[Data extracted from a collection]
——————

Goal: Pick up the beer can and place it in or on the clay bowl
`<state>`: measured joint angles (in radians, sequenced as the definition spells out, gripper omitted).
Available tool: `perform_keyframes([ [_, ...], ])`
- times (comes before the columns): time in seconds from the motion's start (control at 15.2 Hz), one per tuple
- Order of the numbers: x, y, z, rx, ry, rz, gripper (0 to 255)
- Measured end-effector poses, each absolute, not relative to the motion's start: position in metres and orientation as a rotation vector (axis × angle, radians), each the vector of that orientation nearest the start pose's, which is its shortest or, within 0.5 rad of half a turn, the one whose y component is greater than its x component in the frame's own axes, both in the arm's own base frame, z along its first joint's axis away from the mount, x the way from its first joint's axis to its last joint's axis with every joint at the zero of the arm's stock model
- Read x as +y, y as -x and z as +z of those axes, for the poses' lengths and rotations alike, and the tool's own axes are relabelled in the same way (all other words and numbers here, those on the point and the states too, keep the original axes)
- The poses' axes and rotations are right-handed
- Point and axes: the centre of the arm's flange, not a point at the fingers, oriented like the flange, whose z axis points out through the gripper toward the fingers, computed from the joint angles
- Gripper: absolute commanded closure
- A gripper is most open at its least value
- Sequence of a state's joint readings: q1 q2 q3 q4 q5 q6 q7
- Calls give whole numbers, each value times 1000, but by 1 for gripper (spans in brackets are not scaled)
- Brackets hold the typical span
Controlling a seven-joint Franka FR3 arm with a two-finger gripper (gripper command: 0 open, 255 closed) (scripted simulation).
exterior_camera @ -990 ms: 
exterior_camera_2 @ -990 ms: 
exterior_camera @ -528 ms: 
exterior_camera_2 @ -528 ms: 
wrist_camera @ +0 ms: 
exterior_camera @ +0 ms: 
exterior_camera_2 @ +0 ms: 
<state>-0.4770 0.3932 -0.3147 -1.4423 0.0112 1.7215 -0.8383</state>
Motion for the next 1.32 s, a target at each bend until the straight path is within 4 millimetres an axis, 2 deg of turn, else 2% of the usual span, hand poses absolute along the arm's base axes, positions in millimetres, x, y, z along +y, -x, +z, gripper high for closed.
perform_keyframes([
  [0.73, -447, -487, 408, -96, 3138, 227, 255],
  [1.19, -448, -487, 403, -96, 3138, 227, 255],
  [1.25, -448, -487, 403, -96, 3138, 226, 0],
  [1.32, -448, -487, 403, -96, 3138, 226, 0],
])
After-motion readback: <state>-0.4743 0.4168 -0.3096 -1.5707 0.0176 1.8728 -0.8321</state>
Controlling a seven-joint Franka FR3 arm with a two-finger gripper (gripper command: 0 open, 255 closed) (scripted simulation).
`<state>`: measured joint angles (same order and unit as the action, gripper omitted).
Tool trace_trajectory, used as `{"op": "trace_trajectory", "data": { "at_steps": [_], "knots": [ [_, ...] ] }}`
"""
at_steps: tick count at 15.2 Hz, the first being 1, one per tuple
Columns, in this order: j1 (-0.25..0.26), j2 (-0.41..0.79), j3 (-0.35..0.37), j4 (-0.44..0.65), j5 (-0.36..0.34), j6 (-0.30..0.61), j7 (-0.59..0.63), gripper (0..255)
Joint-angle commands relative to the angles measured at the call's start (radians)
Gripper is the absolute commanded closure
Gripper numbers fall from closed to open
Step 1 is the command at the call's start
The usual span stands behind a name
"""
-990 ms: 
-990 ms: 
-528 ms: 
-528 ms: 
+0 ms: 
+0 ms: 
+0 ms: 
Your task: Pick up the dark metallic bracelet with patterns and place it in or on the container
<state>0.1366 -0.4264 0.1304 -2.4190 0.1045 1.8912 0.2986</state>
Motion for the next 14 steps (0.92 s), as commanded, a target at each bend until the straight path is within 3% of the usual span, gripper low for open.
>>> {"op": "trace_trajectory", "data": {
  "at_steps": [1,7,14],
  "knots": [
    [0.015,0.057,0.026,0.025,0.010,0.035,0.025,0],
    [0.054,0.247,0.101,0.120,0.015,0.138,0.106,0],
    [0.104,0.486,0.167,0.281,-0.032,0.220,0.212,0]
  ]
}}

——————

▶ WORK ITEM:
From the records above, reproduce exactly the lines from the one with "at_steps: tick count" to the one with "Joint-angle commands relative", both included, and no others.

▶ OUTPUT:
at_steps: tick count at 15.2 Hz, the first being 1, one per tuple
Columns, in this order: j1 (-0.25..0.26), j2 (-0.41..0.79), j3 (-0.35..0.37), j4 (-0.44..0.65), j5 (-0.36..0.34), j6 (-0.30..0.61), j7 (-0.59..0.63), gripper (0..255)
Joint-angle commands relative to the angles measured at the call's start (radians)

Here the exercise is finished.